### Materials provided ###
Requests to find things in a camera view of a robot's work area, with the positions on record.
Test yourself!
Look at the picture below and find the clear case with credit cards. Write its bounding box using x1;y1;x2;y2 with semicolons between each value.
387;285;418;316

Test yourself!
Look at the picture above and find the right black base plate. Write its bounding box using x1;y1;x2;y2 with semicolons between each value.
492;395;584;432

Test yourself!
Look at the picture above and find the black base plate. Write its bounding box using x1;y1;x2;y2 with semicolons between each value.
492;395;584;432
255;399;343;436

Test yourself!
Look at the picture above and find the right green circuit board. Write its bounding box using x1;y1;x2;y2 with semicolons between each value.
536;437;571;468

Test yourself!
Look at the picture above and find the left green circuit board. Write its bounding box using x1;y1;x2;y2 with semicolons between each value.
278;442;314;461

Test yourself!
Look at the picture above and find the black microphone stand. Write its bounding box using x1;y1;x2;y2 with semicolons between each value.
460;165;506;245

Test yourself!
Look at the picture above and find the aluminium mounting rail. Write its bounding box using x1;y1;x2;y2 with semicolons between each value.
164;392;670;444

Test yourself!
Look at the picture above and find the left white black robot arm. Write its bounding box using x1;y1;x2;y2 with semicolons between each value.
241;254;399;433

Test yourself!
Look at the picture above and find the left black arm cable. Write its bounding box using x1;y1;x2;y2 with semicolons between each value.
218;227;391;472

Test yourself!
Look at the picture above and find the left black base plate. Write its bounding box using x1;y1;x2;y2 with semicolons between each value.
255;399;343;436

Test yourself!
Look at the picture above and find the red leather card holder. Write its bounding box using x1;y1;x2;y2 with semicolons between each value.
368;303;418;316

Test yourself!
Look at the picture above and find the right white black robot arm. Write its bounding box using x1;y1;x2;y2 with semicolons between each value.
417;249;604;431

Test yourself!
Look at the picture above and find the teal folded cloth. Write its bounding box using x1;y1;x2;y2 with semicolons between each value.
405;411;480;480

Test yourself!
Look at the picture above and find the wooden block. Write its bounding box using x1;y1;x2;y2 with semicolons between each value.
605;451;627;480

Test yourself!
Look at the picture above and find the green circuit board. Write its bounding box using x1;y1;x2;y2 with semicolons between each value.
###
Write the entries out once more, exactly as given.

- [Solution]:
Requests to find things in a camera view of a robot's work area, with the positions on record.
Test yourself!
Look at the picture below and find the clear case with credit cards. Write its bounding box using x1;y1;x2;y2 with semicolons between each value.
387;285;418;316

Test yourself!
Look at the picture above and find the right black base plate. Write its bounding box using x1;y1;x2;y2 with semicolons between each value.
492;395;584;432

Test yourself!
Look at the picture above and find the black base plate. Write its bounding box using x1;y1;x2;y2 with semicolons between each value.
492;395;584;432
255;399;343;436

Test yourself!
Look at the picture above and find the right green circuit board. Write its bounding box using x1;y1;x2;y2 with semicolons between each value.
536;437;571;468

Test yourself!
Look at the picture above and find the left green circuit board. Write its bounding box using x1;y1;x2;y2 with semicolons between each value.
278;442;314;461

Test yourself!
Look at the picture above and find the black microphone stand. Write its bounding box using x1;y1;x2;y2 with semicolons between each value.
460;165;506;245

Test yourself!
Look at the picture above and find the aluminium mounting rail. Write its bounding box using x1;y1;x2;y2 with semicolons between each value.
164;392;670;444

Test yourself!
Look at the picture above and find the left white black robot arm. Write its bounding box using x1;y1;x2;y2 with semicolons between each value.
241;254;399;433

Test yourself!
Look at the picture above and find the left black arm cable. Write its bounding box using x1;y1;x2;y2 with semicolons between each value.
218;227;391;472

Test yourself!
Look at the picture above and find the left black base plate. Write its bounding box using x1;y1;x2;y2 with semicolons between each value.
255;399;343;436

Test yourself!
Look at the picture above and find the red leather card holder. Write its bounding box using x1;y1;x2;y2 with semicolons between each value.
368;303;418;316

Test yourself!
Look at the picture above and find the right white black robot arm. Write its bounding box using x1;y1;x2;y2 with semicolons between each value.
417;249;604;431

Test yourself!
Look at the picture above and find the teal folded cloth. Write its bounding box using x1;y1;x2;y2 with semicolons between each value.
405;411;480;480

Test yourself!
Look at the picture above and find the wooden block. Write its bounding box using x1;y1;x2;y2 with semicolons between each value.
605;451;627;480

Test yourself!
Look at the picture above and find the green circuit board. Write its bounding box using x1;y1;x2;y2 with semicolons between each value.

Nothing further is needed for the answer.